*** Opening INPUT MATERIAL ***

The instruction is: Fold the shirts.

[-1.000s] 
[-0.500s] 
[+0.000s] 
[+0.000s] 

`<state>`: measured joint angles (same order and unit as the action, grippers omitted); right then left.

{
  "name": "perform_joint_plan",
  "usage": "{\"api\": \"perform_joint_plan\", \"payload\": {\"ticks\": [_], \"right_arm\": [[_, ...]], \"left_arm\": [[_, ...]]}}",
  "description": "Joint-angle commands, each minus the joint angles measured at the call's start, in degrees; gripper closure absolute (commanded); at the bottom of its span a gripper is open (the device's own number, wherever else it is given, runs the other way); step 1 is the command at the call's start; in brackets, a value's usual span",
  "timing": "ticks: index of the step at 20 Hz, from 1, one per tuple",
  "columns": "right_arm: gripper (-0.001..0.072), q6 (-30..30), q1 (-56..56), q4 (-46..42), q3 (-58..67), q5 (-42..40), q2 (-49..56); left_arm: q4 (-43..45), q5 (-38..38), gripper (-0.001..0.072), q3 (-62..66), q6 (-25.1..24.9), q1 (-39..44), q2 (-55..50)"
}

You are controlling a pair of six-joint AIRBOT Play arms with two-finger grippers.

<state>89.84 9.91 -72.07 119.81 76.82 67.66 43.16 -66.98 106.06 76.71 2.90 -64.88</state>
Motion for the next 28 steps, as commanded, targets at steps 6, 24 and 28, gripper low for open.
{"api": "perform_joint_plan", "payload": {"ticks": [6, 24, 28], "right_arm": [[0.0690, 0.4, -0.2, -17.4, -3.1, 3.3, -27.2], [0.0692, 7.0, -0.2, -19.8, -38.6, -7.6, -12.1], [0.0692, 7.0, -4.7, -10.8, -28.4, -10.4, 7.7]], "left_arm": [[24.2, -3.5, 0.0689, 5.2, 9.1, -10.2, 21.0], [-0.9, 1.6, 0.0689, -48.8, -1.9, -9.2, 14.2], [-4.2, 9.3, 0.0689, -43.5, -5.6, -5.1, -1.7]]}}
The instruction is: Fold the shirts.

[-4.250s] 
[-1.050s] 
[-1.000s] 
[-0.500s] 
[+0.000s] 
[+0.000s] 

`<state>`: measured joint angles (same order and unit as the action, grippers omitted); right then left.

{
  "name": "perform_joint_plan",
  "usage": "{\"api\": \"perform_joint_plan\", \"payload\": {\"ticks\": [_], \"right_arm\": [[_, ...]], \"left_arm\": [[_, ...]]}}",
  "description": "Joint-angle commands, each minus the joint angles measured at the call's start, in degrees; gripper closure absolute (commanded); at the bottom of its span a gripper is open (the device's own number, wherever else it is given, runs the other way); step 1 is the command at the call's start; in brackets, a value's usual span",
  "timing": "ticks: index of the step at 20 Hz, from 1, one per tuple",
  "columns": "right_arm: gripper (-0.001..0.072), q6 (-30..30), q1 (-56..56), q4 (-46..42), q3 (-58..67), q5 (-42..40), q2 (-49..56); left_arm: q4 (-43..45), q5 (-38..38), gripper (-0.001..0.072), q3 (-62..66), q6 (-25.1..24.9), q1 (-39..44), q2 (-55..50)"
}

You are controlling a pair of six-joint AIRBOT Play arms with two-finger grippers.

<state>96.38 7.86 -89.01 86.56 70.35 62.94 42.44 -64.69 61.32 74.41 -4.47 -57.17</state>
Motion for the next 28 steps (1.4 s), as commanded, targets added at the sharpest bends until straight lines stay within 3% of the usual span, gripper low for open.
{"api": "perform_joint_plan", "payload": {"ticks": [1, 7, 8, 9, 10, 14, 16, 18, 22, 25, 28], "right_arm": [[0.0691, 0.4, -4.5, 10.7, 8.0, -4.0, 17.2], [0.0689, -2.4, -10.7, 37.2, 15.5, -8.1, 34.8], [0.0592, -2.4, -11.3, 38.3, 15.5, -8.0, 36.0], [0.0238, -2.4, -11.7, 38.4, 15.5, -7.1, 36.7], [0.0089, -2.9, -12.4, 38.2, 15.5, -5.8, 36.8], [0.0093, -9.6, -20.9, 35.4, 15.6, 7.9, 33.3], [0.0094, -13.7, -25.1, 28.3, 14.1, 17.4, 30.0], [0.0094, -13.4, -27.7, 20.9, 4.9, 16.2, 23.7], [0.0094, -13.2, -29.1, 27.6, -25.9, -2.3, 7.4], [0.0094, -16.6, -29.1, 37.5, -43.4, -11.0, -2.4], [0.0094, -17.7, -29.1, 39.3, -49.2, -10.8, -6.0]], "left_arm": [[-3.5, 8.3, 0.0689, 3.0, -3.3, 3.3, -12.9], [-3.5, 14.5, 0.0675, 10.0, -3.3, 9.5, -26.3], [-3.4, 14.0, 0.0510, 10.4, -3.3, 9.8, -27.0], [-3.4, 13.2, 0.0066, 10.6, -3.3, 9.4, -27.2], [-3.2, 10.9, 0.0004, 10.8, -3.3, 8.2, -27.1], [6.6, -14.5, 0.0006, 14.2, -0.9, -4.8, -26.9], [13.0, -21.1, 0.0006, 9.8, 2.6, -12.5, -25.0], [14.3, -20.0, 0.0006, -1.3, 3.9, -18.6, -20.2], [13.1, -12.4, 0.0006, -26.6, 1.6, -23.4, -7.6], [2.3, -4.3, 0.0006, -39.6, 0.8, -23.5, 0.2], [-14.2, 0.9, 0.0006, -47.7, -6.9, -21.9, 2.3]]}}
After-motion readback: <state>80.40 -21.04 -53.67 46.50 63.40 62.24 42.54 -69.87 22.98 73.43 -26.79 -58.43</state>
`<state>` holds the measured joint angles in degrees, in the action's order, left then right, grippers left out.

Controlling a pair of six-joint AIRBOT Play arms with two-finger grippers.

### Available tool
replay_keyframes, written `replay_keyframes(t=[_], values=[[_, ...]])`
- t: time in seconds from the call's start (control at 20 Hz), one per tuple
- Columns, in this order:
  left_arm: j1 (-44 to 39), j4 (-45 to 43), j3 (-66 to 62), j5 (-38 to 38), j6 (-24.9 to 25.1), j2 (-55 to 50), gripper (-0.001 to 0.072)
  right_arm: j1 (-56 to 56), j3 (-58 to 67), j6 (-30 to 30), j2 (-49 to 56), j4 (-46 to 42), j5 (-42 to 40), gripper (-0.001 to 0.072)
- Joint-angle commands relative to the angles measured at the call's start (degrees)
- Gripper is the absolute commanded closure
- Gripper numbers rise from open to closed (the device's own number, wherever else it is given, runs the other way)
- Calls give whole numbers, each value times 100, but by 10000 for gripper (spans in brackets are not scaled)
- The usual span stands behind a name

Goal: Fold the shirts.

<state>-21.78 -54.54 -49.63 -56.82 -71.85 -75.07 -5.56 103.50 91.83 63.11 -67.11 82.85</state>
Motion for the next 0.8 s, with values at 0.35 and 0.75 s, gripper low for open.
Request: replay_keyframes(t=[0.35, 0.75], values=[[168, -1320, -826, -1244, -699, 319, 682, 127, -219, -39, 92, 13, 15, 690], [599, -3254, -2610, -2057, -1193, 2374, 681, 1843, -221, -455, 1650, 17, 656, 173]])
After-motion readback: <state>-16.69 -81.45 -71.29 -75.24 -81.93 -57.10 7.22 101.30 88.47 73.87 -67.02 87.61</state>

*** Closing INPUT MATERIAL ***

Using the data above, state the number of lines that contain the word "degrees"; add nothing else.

* _EXERCISE RESPONSE_: 4